Problem to solve
The data should be printed in full, character for character.

Study material
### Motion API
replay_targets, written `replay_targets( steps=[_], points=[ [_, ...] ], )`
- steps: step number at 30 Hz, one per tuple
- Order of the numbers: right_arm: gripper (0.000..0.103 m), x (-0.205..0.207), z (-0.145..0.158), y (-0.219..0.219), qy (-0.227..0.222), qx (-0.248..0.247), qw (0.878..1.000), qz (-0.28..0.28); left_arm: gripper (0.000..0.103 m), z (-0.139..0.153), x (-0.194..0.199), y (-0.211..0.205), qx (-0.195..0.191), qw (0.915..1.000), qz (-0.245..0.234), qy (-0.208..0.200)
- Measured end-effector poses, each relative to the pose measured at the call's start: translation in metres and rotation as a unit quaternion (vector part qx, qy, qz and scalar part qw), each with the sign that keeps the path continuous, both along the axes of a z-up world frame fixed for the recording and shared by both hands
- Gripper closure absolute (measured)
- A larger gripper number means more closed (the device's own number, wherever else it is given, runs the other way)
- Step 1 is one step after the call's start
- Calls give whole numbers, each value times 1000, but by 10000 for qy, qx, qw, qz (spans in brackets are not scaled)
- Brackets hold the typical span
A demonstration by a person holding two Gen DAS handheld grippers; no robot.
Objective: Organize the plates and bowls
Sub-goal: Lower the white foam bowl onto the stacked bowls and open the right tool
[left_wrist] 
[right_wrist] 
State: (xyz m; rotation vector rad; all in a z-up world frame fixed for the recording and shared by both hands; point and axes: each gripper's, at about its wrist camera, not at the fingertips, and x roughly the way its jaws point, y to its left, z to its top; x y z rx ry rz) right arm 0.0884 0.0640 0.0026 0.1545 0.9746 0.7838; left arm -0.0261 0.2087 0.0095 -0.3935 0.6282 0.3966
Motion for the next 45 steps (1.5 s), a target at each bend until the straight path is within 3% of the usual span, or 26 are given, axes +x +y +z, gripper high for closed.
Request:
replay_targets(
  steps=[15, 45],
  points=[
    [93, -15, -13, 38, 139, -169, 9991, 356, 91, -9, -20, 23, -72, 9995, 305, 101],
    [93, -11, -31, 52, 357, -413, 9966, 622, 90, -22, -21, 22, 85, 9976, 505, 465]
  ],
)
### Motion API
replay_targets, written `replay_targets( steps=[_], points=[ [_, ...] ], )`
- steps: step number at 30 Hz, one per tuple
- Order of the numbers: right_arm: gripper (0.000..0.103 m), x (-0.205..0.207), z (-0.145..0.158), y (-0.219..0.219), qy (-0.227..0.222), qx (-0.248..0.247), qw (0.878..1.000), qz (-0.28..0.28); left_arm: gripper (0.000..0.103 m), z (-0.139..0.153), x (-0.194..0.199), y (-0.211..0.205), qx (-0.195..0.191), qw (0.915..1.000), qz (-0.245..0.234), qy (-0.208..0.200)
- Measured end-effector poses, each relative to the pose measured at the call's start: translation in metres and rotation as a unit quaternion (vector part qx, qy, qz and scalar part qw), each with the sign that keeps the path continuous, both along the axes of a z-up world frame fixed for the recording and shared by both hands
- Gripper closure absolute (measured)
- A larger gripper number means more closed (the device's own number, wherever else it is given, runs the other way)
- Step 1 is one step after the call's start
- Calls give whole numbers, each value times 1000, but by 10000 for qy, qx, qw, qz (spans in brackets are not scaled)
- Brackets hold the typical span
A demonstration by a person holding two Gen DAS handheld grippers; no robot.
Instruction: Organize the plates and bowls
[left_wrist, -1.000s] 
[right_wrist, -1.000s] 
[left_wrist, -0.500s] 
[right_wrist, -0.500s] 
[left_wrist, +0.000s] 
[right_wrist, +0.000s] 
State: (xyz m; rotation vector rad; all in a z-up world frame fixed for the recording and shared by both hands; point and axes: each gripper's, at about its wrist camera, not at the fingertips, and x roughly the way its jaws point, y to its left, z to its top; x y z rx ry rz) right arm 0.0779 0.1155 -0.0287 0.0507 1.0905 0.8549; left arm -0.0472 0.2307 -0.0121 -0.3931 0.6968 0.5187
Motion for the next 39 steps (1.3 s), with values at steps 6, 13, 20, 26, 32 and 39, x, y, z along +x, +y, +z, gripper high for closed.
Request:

Task response
### Motion API
replay_targets, written `replay_targets( steps=[_], points=[ [_, ...] ], )`
- steps: step number at 30 Hz, one per tuple
- Order of the numbers: right_arm: gripper (0.000..0.103 m), x (-0.205..0.207), z (-0.145..0.158), y (-0.219..0.219), qy (-0.227..0.222), qx (-0.248..0.247), qw (0.878..1.000), qz (-0.28..0.28); left_arm: gripper (0.000..0.103 m), z (-0.139..0.153), x (-0.194..0.199), y (-0.211..0.205), qx (-0.195..0.191), qw (0.915..1.000), qz (-0.245..0.234), qy (-0.208..0.200)
- Measured end-effector poses, each relative to the pose measured at the call's start: translation in metres and rotation as a unit quaternion (vector part qx, qy, qz and scalar part qw), each with the sign that keeps the path continuous, both along the axes of a z-up world frame fixed for the recording and shared by both hands
- Gripper closure absolute (measured)
- A larger gripper number means more closed (the device's own number, wherever else it is given, runs the other way)
- Step 1 is one step after the call's start
- Calls give whole numbers, each value times 1000, but by 10000 for qy, qx, qw, qz (spans in brackets are not scaled)
- Brackets hold the typical span
A demonstration by a person holding two Gen DAS handheld grippers; no robot.
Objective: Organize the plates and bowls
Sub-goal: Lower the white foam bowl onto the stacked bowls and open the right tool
[left_wrist] 
[right_wrist] 
State: (xyz m; rotation vector rad; all in a z-up world frame fixed for the recording and shared by both hands; point and axes: each gripper's, at about its wrist camera, not at the fingertips, and x roughly the way its jaws point, y to its left, z to its top; x y z rx ry rz) right arm 0.0884 0.0640 0.0026 0.1545 0.9746 0.7838; left arm -0.0261 0.2087 0.0095 -0.3935 0.6282 0.3966
Motion for the next 45 steps (1.5 s), a target at each bend until the straight path is within 3% of the usual span, or 26 are given, axes +x +y +z, gripper high for closed.
Request:
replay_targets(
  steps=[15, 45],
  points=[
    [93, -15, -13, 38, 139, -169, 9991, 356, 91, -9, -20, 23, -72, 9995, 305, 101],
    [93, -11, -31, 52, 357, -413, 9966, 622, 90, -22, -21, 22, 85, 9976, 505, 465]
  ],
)
### Motion API
replay_targets, written `replay_targets( steps=[_], points=[ [_, ...] ], )`
- steps: step number at 30 Hz, one per tuple
- Order of the numbers: right_arm: gripper (0.000..0.103 m), x (-0.205..0.207), z (-0.145..0.158), y (-0.219..0.219), qy (-0.227..0.222), qx (-0.248..0.247), qw (0.878..1.000), qz (-0.28..0.28); left_arm: gripper (0.000..0.103 m), z (-0.139..0.153), x (-0.194..0.199), y (-0.211..0.205), qx (-0.195..0.191), qw (0.915..1.000), qz (-0.245..0.234), qy (-0.208..0.200)
- Measured end-effector poses, each relative to the pose measured at the call's start: translation in metres and rotation as a unit quaternion (vector part qx, qy, qz and scalar part qw), each with the sign that keeps the path continuous, both along the axes of a z-up world frame fixed for the recording and shared by both hands
- Gripper closure absolute (measured)
- A larger gripper number means more closed (the device's own number, wherever else it is given, runs the other way)
- Step 1 is one step after the call's start
- Calls give whole numbers, each value times 1000, but by 10000 for qy, qx, qw, qz (spans in brackets are not scaled)
- Brackets hold the typical span
A demonstration by a person holding two Gen DAS handheld grippers; no robot.
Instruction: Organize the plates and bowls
[left_wrist, -1.000s] 
[right_wrist, -1.000s] 
[left_wrist, -0.500s] 
[right_wrist, -0.500s] 
[left_wrist, +0.000s] 
[right_wrist, +0.000s] 
State: (xyz m; rotation vector rad; all in a z-up world frame fixed for the recording and shared by both hands; point and axes: each gripper's, at about its wrist camera, not at the fingertips, and x roughly the way its jaws point, y to its left, z to its top; x y z rx ry rz) right arm 0.0779 0.1155 -0.0287 0.0507 1.0905 0.8549; left arm -0.0472 0.2307 -0.0121 -0.3931 0.6968 0.5187
Motion for the next 39 steps (1.3 s), with values at steps 6, 13, 20, 26, 32 and 39, x, y, z along +x, +y, +z, gripper high for closed.
Request:

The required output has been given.